» **TASK OBJECTIVE**: The lines to print run from the top of the material below to the line with "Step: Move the", inclusive; please copy them exactly, without pictures.

» **RAW DATA**:
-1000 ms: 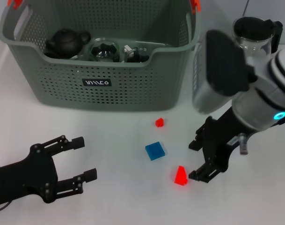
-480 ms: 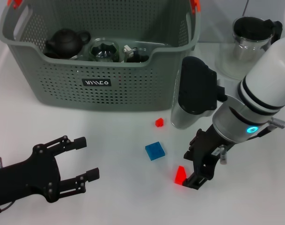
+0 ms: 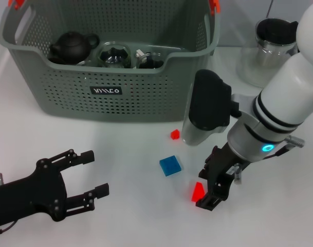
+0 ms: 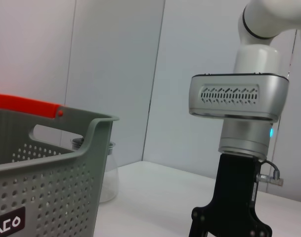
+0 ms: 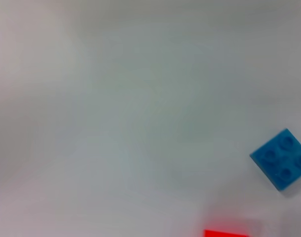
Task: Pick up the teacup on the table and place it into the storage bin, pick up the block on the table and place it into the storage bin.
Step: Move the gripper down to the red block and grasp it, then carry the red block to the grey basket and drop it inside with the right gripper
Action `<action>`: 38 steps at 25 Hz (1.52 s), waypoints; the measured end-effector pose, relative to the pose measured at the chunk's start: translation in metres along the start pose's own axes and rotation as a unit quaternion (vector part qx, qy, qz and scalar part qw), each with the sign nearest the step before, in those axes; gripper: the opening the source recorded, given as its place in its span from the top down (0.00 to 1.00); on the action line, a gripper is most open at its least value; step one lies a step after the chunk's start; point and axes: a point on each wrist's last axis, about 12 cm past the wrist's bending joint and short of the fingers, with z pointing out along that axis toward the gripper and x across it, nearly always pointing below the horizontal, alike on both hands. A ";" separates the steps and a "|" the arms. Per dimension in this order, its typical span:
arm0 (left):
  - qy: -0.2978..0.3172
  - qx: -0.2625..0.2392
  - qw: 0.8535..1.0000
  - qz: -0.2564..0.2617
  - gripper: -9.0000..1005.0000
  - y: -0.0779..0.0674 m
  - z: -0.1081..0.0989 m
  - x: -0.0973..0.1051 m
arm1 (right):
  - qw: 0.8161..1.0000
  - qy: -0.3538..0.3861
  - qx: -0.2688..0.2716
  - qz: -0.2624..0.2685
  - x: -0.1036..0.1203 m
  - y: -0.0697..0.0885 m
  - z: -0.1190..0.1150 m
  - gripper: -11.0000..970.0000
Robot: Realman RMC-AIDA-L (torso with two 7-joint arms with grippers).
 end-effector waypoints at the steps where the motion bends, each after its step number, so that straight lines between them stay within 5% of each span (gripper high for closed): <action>1: 0.000 0.000 1.000 0.000 0.20 0.000 0.000 0.000 | 1.000 -0.002 0.000 -0.003 -0.001 0.001 0.001 0.25; 29: -0.001 0.000 1.000 -0.002 0.20 -0.001 0.000 0.001 | 1.000 -0.003 0.007 -0.017 -0.002 0.004 0.019 0.26; 38: 0.000 -0.001 1.000 -0.002 0.20 -0.001 0.000 0.001 | 1.000 -0.010 -0.001 -0.010 -0.003 0.004 0.014 0.52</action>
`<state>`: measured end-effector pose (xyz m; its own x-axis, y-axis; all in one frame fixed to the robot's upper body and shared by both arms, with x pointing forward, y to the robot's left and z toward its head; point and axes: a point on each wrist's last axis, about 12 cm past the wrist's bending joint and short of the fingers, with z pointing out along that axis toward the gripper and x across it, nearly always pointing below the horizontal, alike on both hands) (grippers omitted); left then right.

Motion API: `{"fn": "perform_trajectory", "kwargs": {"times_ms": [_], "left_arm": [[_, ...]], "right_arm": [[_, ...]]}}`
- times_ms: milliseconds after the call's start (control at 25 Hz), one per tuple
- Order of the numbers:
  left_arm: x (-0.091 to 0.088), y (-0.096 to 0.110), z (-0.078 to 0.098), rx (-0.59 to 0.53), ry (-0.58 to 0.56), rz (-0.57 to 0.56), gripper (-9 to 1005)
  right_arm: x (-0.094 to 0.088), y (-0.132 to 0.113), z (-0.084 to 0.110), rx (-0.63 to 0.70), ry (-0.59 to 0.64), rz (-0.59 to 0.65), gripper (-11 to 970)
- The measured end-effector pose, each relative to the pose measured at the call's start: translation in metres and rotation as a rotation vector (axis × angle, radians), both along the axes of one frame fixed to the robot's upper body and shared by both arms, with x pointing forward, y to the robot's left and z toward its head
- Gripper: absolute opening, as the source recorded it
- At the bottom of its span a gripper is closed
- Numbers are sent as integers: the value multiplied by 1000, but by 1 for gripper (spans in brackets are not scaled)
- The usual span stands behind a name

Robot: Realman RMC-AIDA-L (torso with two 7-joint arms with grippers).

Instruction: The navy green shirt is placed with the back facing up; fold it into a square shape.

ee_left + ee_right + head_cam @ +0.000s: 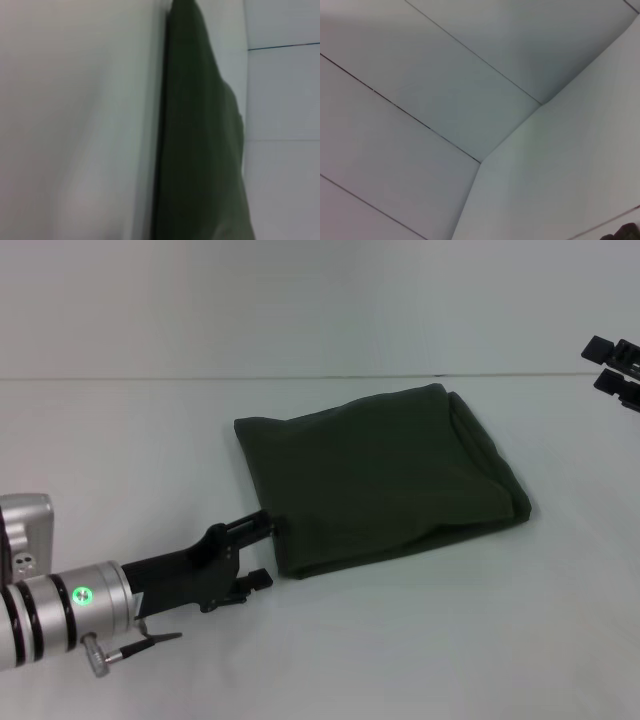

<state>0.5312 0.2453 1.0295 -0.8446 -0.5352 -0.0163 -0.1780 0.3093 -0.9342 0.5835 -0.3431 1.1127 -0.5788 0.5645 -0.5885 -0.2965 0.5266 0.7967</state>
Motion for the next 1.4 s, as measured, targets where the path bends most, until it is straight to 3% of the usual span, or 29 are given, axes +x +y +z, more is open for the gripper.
{"fn": "perform_trajectory", "kwargs": {"times_ms": [760, 1000, 1120, 1320, 1400], "left_arm": [[13, -24, -11, 95, 16, -29, 938], [13, -25, -11, 114, 10, -47, 762], [12, -24, -12, 125, -5, -57, 523], [12, -24, -11, 130, -27, -63, 310], [12, -24, -11, 132, -32, -69, 268]], "right_arm": [[-1, 0, -2, 19, 9, -5, 821], [-4, -2, -4, 32, 14, -12, 821], [-5, -2, -5, 36, 18, -14, 821], [-6, -1, -8, 46, 30, -13, 821], [-7, -2, -9, 49, 33, -15, 821]]}}
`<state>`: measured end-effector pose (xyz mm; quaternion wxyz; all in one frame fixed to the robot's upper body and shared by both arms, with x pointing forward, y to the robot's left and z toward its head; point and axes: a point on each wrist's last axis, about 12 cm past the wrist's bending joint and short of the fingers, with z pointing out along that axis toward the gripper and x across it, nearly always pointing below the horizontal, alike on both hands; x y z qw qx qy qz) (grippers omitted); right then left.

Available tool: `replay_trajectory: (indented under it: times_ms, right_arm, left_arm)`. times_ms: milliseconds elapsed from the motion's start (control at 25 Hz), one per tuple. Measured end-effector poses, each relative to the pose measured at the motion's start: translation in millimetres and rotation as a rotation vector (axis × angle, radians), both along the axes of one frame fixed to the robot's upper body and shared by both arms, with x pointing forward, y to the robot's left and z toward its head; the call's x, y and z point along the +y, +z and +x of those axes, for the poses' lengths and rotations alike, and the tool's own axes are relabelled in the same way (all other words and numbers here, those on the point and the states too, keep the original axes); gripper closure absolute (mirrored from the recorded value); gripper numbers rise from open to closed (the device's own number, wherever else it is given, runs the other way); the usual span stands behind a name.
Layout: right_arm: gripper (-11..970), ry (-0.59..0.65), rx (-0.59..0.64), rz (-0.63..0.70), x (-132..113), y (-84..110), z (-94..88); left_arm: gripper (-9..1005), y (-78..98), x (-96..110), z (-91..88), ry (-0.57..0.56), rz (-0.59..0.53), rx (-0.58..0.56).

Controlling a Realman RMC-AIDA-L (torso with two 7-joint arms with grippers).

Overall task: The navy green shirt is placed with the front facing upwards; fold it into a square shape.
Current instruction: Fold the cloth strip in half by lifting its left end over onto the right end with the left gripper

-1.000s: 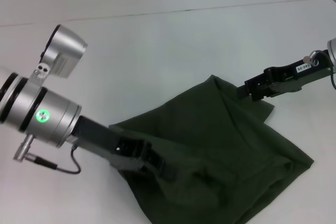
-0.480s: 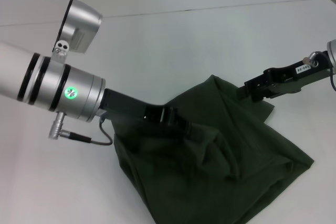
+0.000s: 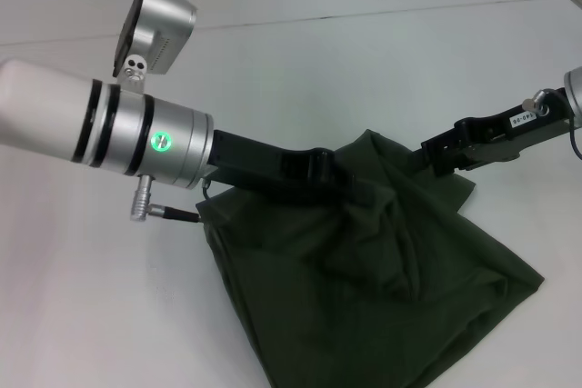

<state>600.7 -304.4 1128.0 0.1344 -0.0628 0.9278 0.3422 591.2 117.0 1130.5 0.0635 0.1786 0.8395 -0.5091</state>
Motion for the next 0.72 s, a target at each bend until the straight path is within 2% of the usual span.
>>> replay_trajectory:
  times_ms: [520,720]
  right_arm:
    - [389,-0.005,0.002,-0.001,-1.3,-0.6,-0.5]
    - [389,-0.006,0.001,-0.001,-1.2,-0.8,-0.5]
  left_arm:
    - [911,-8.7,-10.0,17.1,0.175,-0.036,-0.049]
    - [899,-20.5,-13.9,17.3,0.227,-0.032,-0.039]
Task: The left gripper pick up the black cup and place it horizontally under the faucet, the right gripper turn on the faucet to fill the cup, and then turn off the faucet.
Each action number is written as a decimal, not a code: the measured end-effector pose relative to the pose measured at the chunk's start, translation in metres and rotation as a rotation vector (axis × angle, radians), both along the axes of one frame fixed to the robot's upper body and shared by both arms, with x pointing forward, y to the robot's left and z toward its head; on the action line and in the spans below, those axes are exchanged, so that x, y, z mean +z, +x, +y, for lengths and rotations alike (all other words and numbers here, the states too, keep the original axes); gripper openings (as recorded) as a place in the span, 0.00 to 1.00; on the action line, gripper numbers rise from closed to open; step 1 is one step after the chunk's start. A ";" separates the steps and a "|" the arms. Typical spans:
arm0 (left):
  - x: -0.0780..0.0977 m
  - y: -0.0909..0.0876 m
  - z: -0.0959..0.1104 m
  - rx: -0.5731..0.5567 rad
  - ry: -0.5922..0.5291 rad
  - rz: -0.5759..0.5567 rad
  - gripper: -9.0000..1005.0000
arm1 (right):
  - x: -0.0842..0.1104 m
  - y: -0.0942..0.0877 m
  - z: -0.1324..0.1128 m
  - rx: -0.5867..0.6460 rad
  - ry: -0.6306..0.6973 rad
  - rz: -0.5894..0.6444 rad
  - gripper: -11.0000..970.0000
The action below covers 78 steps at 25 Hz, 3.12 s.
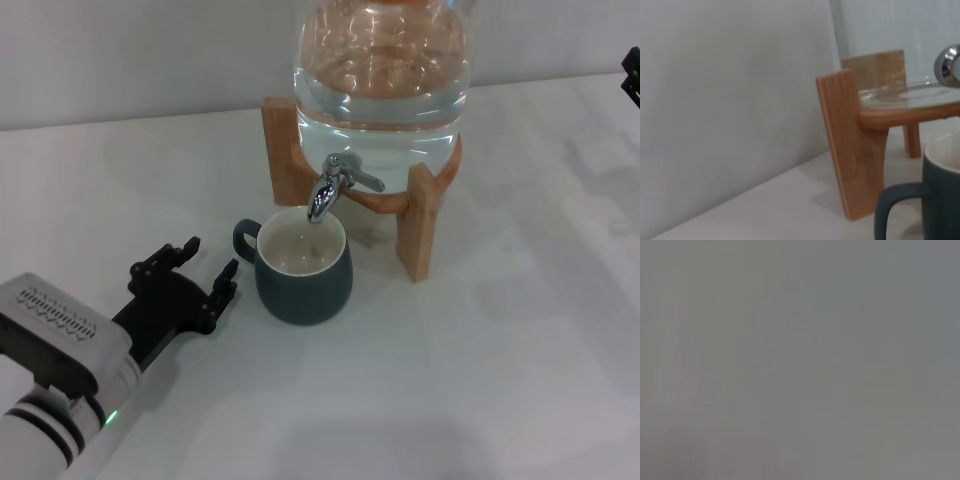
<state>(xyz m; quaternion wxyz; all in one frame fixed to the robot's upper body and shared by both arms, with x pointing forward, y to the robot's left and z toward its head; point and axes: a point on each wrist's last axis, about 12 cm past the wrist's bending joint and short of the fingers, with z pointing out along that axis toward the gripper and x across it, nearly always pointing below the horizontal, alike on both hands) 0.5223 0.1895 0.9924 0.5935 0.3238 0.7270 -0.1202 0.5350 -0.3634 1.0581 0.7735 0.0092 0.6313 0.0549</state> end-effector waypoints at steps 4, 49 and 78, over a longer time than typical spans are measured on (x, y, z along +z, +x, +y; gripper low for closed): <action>-0.004 -0.005 0.005 0.018 0.013 0.004 0.56 | 0.000 0.001 0.000 -0.001 -0.001 0.003 0.87; 0.025 0.036 0.039 0.270 -0.013 -0.154 0.60 | 0.004 0.006 0.000 0.004 -0.012 -0.007 0.87; 0.039 0.032 0.087 0.510 -0.005 -0.325 0.89 | -0.004 -0.025 -0.003 0.065 -0.003 -0.023 0.87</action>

» **RESPONSE**:
-1000 ms: 
-480 ms: 
+0 ms: 
+0 ms: 
+0 ms: 
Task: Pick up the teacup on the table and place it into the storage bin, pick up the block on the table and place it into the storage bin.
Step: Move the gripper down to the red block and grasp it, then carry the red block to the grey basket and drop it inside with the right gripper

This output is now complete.